Il est suivi d’un Français qui avait fait tout juste sauf qu’il ne
savait pas que l’on n’a pas le droit de se garer deux fois de suite
dans la même rue. Puis, par un homme et une femme avec une
amende pour un scooter. L’homme: «C’est toi qui parle parce
que moi, je vais en buter un.» Docile, la femme commence, avec
ce qu’il faut de mensonges et d’hypocrisie pour faire plier l’agent
colleur. «Ah, vous êtes de la TV? Eh ben, vous êtes plus sympa
que vos collègues!
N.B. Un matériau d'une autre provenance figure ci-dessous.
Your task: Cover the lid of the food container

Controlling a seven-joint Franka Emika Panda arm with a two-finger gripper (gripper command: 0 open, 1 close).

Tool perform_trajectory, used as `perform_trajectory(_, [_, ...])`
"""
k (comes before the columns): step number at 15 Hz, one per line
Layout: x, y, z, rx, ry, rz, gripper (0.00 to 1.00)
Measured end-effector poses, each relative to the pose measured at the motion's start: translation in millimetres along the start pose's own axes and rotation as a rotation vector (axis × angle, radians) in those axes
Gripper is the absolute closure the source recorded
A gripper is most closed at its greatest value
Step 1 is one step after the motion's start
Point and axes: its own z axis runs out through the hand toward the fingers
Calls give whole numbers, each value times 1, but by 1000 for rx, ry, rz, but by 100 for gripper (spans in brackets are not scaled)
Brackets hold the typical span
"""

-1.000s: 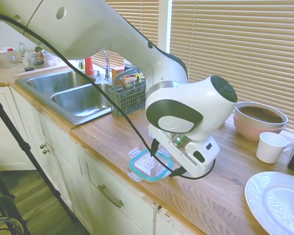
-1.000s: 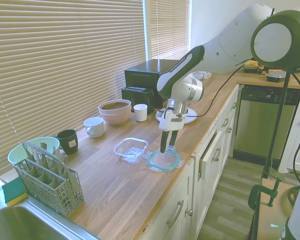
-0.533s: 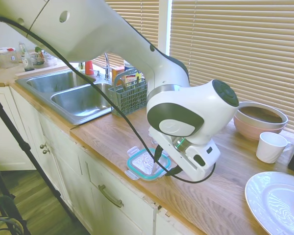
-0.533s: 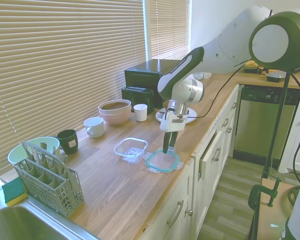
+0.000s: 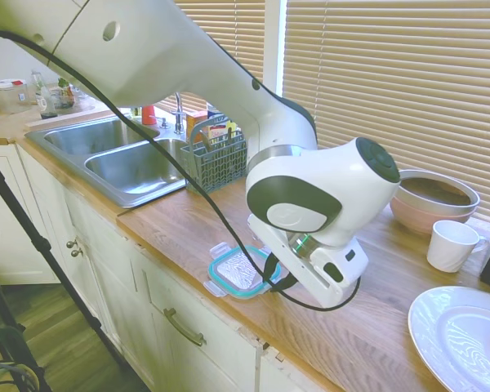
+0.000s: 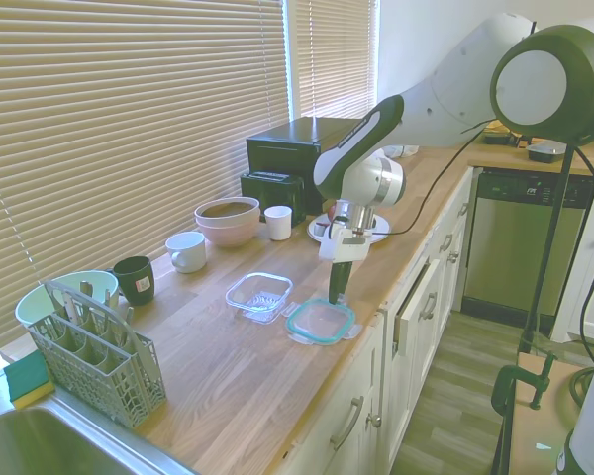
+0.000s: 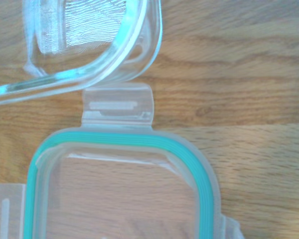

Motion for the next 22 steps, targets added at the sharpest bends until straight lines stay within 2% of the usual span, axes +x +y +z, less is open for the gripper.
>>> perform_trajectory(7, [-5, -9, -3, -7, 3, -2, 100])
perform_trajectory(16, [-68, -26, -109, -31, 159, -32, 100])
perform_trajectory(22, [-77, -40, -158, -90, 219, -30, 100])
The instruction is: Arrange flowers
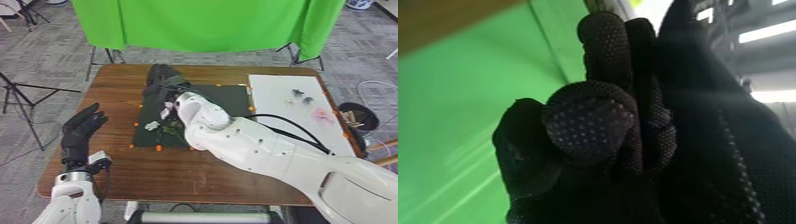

Ils sont d’une arrogance en général… S’ils
croient que ça nous impressionne.» Sûr de remporter la bataille,
l’homme se lance: «Moi, je suis OK pour interdire les bagnoles. Je
ne la prends plus, c’est bien simple. Mais c’est quoi la logique de
coller les scooters et les vélos? C’est quoi que vous défendez
comme projet, là?» Silence de l’agent. «Ben, c’est-à-dire… C’est
pas notre projet. Nous, on applique. On est juste au milieu. Allez,
je vous la fais sauter. Ça ira pour cette fois.»